-- EXERCISE REQUIREMENTS --
For this exercise, retype each line of the material below verbatim and omit any picture.

(Beginning of PROVIDED MATERIAL)

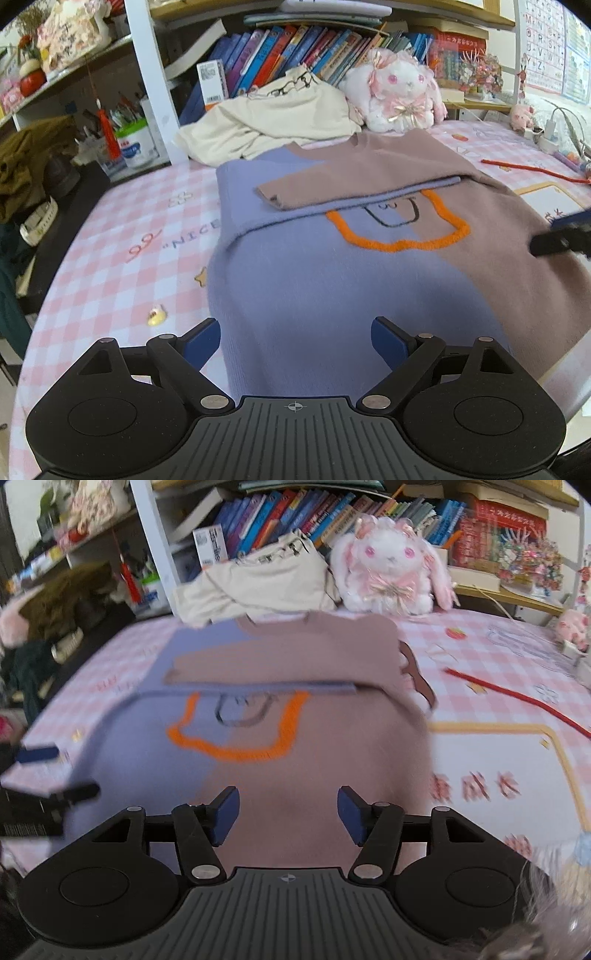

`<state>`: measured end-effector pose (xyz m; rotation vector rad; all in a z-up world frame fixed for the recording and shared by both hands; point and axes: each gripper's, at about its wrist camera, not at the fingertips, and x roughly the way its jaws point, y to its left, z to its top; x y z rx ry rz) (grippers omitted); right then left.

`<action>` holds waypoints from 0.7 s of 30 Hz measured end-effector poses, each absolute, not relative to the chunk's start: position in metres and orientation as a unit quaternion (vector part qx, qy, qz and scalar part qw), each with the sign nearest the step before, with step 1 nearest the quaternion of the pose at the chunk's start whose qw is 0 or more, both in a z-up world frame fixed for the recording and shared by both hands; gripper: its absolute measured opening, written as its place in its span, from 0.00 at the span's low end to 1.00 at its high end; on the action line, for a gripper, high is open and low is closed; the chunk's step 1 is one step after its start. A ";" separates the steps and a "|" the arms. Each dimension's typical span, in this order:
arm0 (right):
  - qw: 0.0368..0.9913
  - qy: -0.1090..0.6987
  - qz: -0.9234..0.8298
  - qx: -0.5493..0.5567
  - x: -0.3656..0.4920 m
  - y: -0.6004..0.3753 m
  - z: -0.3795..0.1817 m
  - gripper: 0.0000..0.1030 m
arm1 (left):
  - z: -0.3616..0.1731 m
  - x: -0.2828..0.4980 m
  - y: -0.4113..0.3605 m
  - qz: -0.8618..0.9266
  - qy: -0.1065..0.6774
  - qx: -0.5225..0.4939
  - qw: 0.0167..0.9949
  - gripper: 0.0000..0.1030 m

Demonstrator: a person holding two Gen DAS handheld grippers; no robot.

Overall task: Fold clothes
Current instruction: 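Grasp the hem with the left gripper while the right gripper grasps the hem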

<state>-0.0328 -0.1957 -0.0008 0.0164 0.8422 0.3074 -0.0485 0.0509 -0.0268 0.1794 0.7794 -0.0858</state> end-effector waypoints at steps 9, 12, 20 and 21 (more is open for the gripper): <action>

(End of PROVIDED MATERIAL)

-- WRITTEN ANSWER --
`<state>`: measured end-effector pose (xyz m; rotation vector rad; all in a z-up world frame fixed for the recording and shared by both hands; point and axes: each gripper's, at about its wrist camera, not at the fingertips, and x roughly the way its jaws point, y to its left, z to its top; x y z rx ry rz) (grippers omitted); right then left.

`<action>` holds waypoints from 0.7 s of 30 Hz measured end-effector poses, each absolute, not relative to the chunk's start: position in metres and orientation as a unit quaternion (vector part qx, qy, qz and scalar part qw), each with the sign nearest the step before, with step 1 nearest the quaternion of the pose at the chunk's start whose qw is 0 or more, both in a z-up world frame fixed for the recording and shared by both hands; gripper: its absolute measured opening, written as its place in its span, from 0.00 at the span's low end to 1.00 at its high end; on the action line, for a gripper, high is open and low is closed; the chunk's step 1 is one step after its start. A ";" separates the steps and a "|" the arms. Each dimension's typical span, in this order:
arm0 (right):
  - qw: 0.0368..0.9913
  - qy: -0.1090..0.6987
  - qz: -0.9234..0.8298
  - qx: -0.5493..0.5567
  - x: -0.3656..0.4920 m
  - y: -0.6004..0.3753 m
  - z: -0.3795..0.1817 m
  - gripper: 0.0000..0.1030 m
arm1 (left):
  - z: -0.3616..0.1731 m
  - x: -0.2828..0.4980 m
  - y: -0.4113..0.3605 m
  - qz: -0.8618..0.9266
  - qy: -0.1065..0.6774
  - qx: -0.5225..0.4939
  - qw: 0.0167..0.9949
  - gripper: 0.0000..0.1030 m

Demonstrator: a person holding two Gen DAS handheld grippers; no robot.

Overall task: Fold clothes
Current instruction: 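Grasp the hem with the left gripper while the right gripper grasps the hem
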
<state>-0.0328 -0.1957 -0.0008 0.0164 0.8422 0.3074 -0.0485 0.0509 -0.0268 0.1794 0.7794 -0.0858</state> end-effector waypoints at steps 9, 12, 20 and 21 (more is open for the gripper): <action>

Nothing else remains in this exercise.